10 Ekim 2025 tarihi, kripto para piyasaları için sektör tarihindeki en büyük tek günlük düşüşe sahne olan eşi benzeri görülmemiş bir çöküşle anılmaktadır. Bu dramatik düşüşün doğrudan tetikleyicisi, eski ABD Başkanı Donald Trump'ın Çin'den yapılan tüm ithalatlara yönelik %100 oranında bir gümrük vergisi uygulama kararını açıklaması oldu. Bu tarifenin 1 Kasım 2025 tarihinden itibaren yürürlüğe gireceği duyuruldu. Söz konusu karar, Pekin'in yüksek teknoloji endüstrileri için kritik öneme sahip nadir toprak minerallerine uyguladığı son ihracat kısıtlamalarına karşı doğrudan bir yanıt olarak algılandı. Bu açıklama, riskli varlıklardan sermayenin anında çekilmesine yol açtı.
Dijital varlıklar üzerindeki sonuçlar yıkıcıydı. Kripto para piyasasının toplam kapitalizasyonu, 4,30 trilyon dolarlık seviyeden 3,74 trilyon dolara gerileyerek yaklaşık 560 milyar dolarlık devasa bir kayıp yaşadı. Anlık olarak, amiral gemisi kripto para birimi Bitcoin (BTC), 125.000 dolarlık zirvesinden 102.000 dolara kadar sert bir düşüş kaydetti. Daha sonra destek bularak 113.000 dolar civarında istikrar kazansa da, günlük bazda %8'lik bir değer kaybı ile günü tamamladı.
Piyasadaki sarsıntı, diğer büyük kripto paraları da derinden etkiledi. Ethereum (ETH), %12'nin üzerinde bir değer kaybı yaşayarak Bitcoin'den daha keskin bir düşüş sergiledi. Solana (SOL) ve XRP gibi altcoinler de bu türbülans sırasında ciddi zararlar gördü. Bu yüksek volatilite ortamı, kaldıraçlı pozisyonlarda rekor düzeyde zorunlu tasfiyelere neden oldu. Toplamda, 19 milyar doları aşan kaldıraçlı pozisyonlar tasfiye edilerek mutlak bir anti-rekor kırıldı.

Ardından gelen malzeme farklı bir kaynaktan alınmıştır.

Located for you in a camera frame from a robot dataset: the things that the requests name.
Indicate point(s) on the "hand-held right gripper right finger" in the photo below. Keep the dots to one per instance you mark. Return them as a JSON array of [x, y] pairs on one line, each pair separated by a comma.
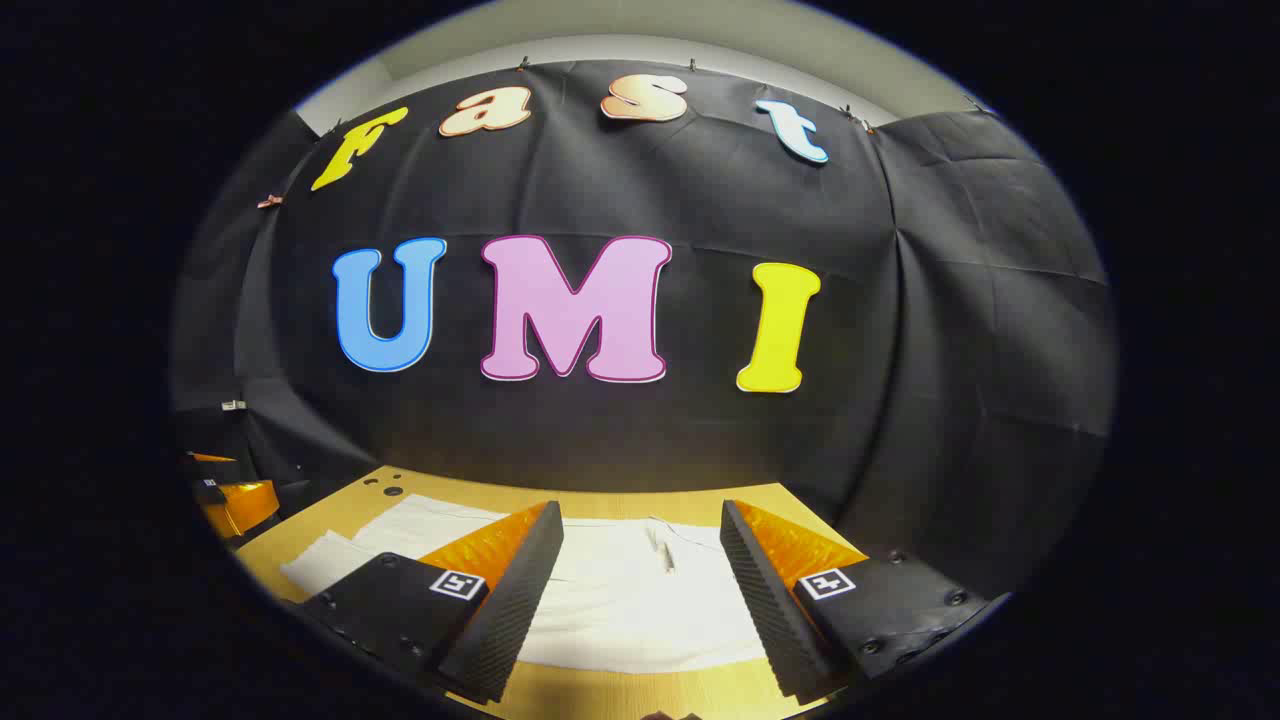
[[760, 610]]

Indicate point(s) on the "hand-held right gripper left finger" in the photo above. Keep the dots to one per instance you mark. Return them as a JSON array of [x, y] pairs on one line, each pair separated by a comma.
[[520, 600]]

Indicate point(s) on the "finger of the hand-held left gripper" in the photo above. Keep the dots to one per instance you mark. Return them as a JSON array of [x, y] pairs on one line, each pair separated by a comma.
[[245, 505], [208, 458]]

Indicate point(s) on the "white jeans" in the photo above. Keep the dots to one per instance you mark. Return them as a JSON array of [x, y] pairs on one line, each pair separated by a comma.
[[630, 600]]

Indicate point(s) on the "black backdrop cloth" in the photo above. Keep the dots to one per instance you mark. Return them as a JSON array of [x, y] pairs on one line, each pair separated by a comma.
[[700, 200]]

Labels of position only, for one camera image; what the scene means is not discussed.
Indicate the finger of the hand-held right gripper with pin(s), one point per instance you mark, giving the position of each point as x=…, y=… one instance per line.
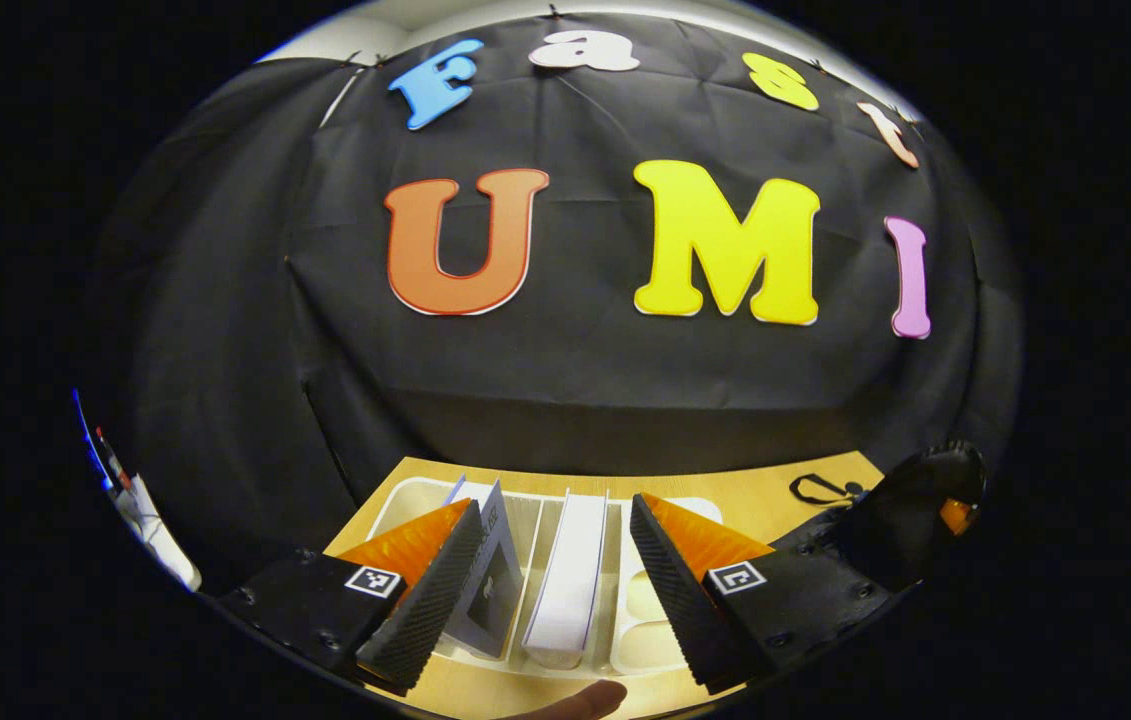
x=957, y=516

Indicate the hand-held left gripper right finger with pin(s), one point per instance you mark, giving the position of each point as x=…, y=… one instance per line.
x=680, y=600

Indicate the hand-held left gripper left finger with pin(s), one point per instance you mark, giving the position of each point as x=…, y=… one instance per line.
x=430, y=600

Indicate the cream plastic bookshelf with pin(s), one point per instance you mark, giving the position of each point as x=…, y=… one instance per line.
x=650, y=610

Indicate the blue schoolbag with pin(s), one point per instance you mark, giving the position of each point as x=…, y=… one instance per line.
x=915, y=500

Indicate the grey book with portrait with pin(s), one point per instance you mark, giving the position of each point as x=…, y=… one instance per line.
x=490, y=590

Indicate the white book with black print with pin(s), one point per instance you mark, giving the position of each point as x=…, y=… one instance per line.
x=570, y=580

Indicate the black backdrop cloth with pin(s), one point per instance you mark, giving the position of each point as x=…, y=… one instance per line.
x=575, y=380

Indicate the white side desk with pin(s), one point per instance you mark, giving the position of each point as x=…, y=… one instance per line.
x=160, y=540

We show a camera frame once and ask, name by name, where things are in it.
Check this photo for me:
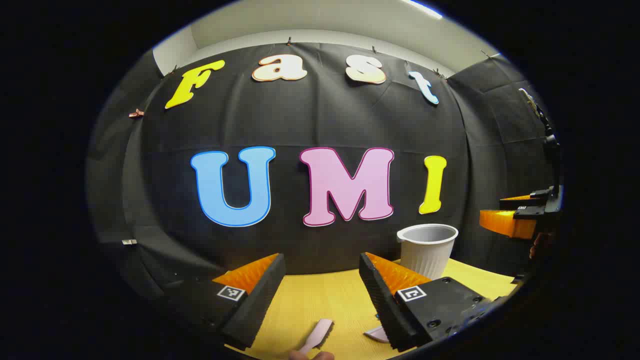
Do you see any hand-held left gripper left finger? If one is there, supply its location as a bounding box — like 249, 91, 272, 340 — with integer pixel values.
167, 253, 287, 351

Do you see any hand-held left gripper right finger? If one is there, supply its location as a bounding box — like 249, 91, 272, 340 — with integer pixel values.
358, 252, 506, 353

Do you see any pink dustpan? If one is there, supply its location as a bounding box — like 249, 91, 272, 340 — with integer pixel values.
363, 325, 391, 344

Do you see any white ribbed garbage bin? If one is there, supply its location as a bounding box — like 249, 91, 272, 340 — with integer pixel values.
397, 223, 459, 281

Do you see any yellow wooden desktop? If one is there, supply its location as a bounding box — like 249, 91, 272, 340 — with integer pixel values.
225, 257, 521, 360

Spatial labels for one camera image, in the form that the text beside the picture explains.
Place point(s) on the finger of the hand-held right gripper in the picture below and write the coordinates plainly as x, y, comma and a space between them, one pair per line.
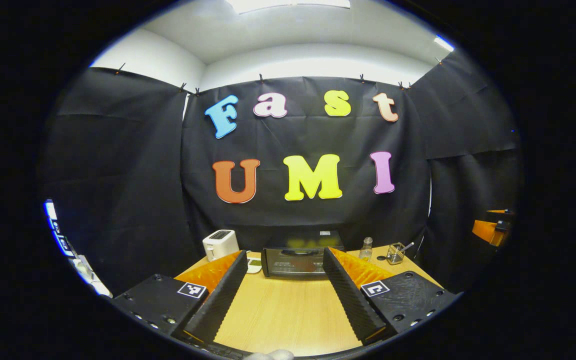
500, 212
485, 231

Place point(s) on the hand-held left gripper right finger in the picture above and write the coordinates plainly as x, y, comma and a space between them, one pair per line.
350, 300

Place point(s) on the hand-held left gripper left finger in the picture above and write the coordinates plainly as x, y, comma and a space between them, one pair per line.
220, 302

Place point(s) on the black electric oven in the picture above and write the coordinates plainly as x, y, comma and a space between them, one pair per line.
293, 262

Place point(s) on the clear glass bottle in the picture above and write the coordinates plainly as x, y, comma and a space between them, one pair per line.
366, 252

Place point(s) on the white divided snack plate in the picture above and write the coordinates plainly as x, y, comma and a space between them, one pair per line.
254, 265

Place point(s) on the white toaster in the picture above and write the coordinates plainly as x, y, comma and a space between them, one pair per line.
220, 245

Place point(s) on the clear glass cup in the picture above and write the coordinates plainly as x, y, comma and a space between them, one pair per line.
394, 255

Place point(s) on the metal spoon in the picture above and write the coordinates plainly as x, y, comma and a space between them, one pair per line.
408, 245

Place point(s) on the white crumpled paper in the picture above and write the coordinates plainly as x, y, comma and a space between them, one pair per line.
88, 275

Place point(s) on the black backdrop cloth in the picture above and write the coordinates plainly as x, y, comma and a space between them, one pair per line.
118, 175

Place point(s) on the small ceiling light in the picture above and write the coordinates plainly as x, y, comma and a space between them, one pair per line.
443, 42

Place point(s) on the lit computer monitor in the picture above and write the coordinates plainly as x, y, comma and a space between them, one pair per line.
53, 222

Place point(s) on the ceiling light panel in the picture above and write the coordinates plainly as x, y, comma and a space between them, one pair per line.
288, 5

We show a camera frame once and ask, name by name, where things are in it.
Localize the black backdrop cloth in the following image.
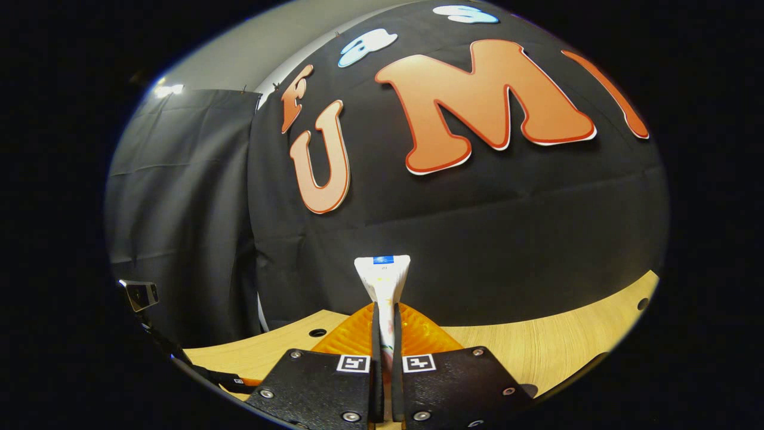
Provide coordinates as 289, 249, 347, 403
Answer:
104, 0, 670, 350

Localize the white toothpaste tube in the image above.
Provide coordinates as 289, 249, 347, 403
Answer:
354, 255, 411, 419

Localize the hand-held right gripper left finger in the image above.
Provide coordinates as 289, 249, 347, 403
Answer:
245, 302, 386, 428

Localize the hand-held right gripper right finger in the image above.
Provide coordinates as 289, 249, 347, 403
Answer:
391, 302, 538, 430

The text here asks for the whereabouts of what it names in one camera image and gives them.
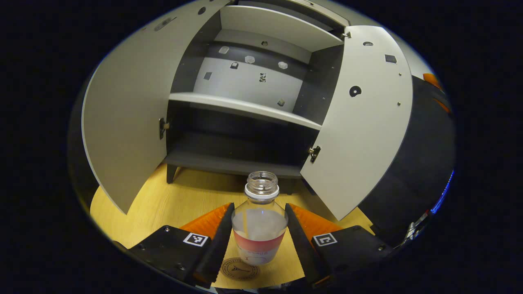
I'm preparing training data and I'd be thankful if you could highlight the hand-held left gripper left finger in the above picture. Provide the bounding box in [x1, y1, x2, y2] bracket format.
[129, 202, 236, 289]

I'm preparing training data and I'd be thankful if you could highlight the grey cabinet shelf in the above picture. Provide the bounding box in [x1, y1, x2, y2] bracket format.
[220, 5, 344, 52]
[169, 92, 323, 131]

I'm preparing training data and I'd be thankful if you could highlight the black backdrop cloth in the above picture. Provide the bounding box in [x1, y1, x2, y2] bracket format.
[67, 71, 456, 247]

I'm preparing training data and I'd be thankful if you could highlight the grey cabinet door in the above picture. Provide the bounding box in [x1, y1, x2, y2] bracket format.
[300, 25, 414, 221]
[82, 0, 231, 215]

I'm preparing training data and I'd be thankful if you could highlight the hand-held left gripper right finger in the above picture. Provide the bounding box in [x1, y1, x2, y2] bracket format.
[285, 203, 395, 288]

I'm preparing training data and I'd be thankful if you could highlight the clear bottle red label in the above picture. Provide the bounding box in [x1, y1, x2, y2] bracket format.
[232, 171, 288, 266]

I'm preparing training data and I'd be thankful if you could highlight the blue and white box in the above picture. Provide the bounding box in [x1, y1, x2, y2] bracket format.
[394, 209, 430, 249]

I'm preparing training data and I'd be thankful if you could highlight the round brown coaster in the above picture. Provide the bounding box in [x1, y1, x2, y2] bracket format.
[221, 257, 259, 281]

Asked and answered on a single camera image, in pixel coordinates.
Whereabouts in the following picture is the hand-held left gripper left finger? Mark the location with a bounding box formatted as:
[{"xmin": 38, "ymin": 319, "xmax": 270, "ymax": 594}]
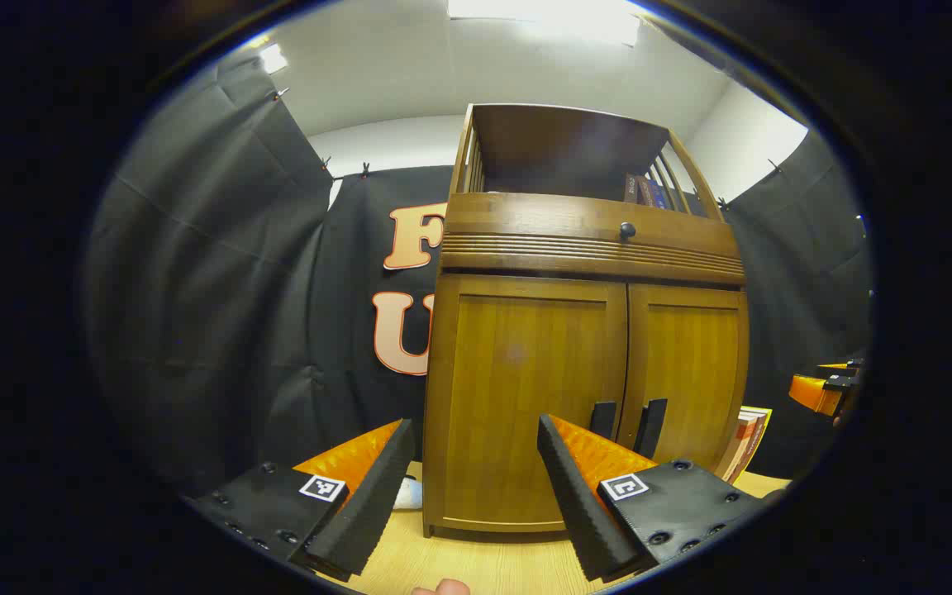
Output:
[{"xmin": 187, "ymin": 417, "xmax": 417, "ymax": 583}]

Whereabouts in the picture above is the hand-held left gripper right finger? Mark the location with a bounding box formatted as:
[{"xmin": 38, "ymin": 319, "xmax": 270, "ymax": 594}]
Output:
[{"xmin": 536, "ymin": 413, "xmax": 787, "ymax": 583}]

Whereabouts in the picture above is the wooden shoe cabinet door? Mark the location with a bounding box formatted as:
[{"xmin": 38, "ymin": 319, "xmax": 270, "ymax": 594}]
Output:
[
  {"xmin": 435, "ymin": 274, "xmax": 629, "ymax": 530},
  {"xmin": 618, "ymin": 283, "xmax": 748, "ymax": 482}
]

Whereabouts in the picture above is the wooden double-door shoe cabinet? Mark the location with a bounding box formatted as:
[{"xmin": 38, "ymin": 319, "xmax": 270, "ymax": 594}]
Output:
[{"xmin": 422, "ymin": 103, "xmax": 751, "ymax": 538}]

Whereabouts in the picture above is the yellow book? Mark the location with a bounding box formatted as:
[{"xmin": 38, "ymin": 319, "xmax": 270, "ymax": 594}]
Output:
[{"xmin": 742, "ymin": 407, "xmax": 773, "ymax": 476}]

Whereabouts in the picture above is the black backdrop cloth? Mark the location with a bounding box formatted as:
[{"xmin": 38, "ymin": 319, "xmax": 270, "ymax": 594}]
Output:
[{"xmin": 83, "ymin": 54, "xmax": 873, "ymax": 497}]

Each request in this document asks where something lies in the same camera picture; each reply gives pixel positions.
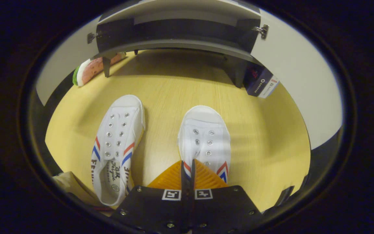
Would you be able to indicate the white shoe cabinet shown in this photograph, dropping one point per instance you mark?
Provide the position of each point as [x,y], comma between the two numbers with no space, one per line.
[180,29]

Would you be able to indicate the metal door hinge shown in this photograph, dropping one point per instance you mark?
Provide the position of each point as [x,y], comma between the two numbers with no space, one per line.
[261,31]
[91,37]

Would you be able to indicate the beige cloth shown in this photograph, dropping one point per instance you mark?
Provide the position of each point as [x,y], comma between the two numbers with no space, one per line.
[73,187]

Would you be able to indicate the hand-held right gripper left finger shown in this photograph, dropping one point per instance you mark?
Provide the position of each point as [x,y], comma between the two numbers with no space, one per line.
[154,208]

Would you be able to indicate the white canvas shoe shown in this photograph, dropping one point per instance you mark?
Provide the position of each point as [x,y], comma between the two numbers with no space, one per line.
[203,136]
[118,130]

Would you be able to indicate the watermelon slice toy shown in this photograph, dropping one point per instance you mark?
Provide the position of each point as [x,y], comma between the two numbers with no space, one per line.
[96,66]

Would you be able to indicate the dark blue and white box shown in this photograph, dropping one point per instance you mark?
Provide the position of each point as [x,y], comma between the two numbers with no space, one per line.
[261,83]

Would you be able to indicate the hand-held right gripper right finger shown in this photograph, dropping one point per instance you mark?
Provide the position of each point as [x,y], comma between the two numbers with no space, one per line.
[226,208]

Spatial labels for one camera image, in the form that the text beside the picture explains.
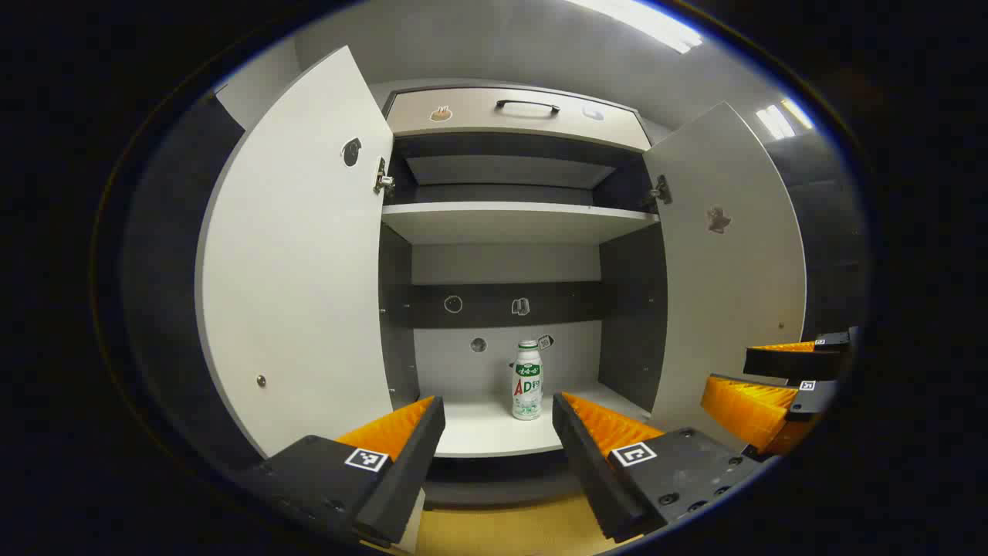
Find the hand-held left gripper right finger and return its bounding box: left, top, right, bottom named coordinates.
left=551, top=392, right=773, bottom=544

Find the white cabinet drawer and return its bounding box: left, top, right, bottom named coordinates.
left=384, top=86, right=653, bottom=152

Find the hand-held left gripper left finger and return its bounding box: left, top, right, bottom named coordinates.
left=232, top=395, right=447, bottom=549

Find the white cabinet shelf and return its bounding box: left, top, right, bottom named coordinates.
left=381, top=202, right=661, bottom=246

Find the white and grey cabinet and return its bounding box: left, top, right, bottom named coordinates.
left=378, top=77, right=672, bottom=510

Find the long ceiling light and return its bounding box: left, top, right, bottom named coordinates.
left=567, top=0, right=703, bottom=55

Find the black backdrop cloth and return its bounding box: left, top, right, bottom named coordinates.
left=764, top=131, right=869, bottom=341

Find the white green label bottle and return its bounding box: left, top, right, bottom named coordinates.
left=511, top=340, right=544, bottom=422

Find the small ceiling light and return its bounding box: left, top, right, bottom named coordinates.
left=755, top=97, right=815, bottom=141

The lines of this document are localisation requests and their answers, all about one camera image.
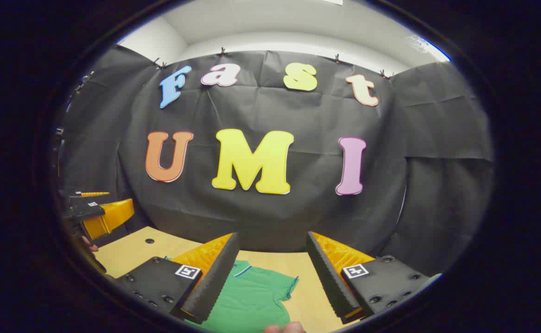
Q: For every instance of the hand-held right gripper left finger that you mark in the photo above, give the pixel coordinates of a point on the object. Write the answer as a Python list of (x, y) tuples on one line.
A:
[(215, 277)]

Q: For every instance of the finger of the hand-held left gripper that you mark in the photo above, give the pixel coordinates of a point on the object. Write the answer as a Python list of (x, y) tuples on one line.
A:
[(88, 198), (108, 217)]

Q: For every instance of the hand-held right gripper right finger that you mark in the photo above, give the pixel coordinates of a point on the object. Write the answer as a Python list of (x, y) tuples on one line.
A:
[(328, 277)]

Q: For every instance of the green T-shirt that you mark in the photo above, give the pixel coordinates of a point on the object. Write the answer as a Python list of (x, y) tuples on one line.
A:
[(252, 300)]

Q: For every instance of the black backdrop cloth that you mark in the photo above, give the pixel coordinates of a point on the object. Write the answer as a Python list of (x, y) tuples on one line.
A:
[(275, 217)]

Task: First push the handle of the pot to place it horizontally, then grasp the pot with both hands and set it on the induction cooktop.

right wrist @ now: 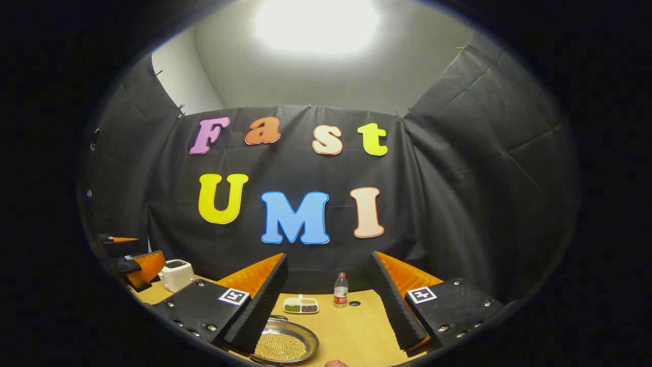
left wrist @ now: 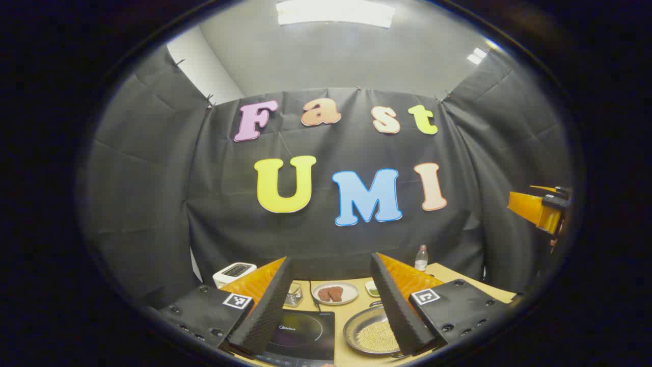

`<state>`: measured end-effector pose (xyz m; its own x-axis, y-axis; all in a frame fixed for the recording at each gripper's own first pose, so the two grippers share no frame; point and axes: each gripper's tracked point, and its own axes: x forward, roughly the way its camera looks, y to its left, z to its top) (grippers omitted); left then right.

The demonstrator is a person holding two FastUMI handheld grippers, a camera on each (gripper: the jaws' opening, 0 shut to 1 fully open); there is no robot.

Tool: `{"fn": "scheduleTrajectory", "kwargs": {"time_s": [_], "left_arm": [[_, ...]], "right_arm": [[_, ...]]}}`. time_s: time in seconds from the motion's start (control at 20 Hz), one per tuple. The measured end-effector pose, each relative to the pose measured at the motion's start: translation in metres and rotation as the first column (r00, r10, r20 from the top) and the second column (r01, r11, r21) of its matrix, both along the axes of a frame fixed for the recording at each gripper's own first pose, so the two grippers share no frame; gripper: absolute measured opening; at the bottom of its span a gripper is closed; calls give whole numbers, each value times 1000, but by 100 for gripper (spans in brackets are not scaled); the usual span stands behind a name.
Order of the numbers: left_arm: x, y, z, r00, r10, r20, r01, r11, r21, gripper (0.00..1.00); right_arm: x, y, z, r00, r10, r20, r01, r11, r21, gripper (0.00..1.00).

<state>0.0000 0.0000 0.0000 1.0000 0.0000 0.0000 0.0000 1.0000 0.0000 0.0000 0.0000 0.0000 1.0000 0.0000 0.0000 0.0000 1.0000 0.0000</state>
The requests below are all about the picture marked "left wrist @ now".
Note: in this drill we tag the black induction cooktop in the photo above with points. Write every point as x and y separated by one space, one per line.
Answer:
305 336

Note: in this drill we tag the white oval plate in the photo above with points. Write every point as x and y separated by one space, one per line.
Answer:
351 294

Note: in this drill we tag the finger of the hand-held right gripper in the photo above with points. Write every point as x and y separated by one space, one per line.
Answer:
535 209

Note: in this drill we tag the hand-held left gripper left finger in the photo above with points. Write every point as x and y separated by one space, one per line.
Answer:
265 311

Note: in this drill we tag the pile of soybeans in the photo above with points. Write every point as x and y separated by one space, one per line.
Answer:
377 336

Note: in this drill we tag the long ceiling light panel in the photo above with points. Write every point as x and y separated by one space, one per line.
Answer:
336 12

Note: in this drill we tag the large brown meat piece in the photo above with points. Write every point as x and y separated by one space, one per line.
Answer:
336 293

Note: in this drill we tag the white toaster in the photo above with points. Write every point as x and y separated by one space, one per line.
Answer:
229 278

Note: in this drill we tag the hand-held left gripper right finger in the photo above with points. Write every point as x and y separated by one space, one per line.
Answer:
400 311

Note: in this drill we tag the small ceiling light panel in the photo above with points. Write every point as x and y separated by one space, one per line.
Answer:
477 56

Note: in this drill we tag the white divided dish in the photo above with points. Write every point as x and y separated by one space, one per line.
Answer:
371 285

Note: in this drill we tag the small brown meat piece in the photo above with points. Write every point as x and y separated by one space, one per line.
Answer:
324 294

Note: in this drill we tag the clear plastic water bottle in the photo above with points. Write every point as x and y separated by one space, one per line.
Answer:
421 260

Bu olay, dijital varlıkların küresel makroekonomik ve jeopolitik kararlarla ne kadar iç içe olduğunu açıkça gözler önüne serdi. Analistler, ticaret savaşlarının tetiklediği bu tür çöküşlerin klasik bir domino etkisi örneği olduğunu belirtiyorlar: Siyasi belirsizlik, piyasa katılımcılarını dolar, altın ve petrol gibi geleneksel güvenli limanlara sığınmaya zorluyor. Bu durum, kaçınılmaz olarak riskli varlıkların değer kaybetmesine yol açıyor. Ancak, panik havasına rağmen, büyük kurumsal oyuncular bu keskin düşüşü, kripto paraların uzun vadeli temellerine olan inançlarının bir göstergesi olarak, varlık biriktirmek için uygun bir an olarak değerlendirdi.
Uzmanlar, piyasanın artık dünya liderlerinin açıklamalarına karşı aşırı hassasiyet gösterdiği konusunda uyarıyor ve katılımcılardan daha yüksek bir ihtiyat ve likidite yönetimi talep ediyor. Sistemin bu tür şoklardan sonra hızla toparlanma yeteneği, örneğin Bitcoin'in 104.764 dolara düştükten sonra kısmen toparlanması, ilk şok atlatıldığında harekete geçmeye hazır gizli bir gücün varlığını işaret ediyor. Bu bölüm, gerçek dayanıklılığın, devlet politikalarından kaynaklanan ani dışsal dürtüleri absorbe etme yeteneğiyle test edildiğini bir kez daha hatırlatmaktadır ve yatırımcılara dikkatli olmaları gerektiğini gösteren önemli bir derstir.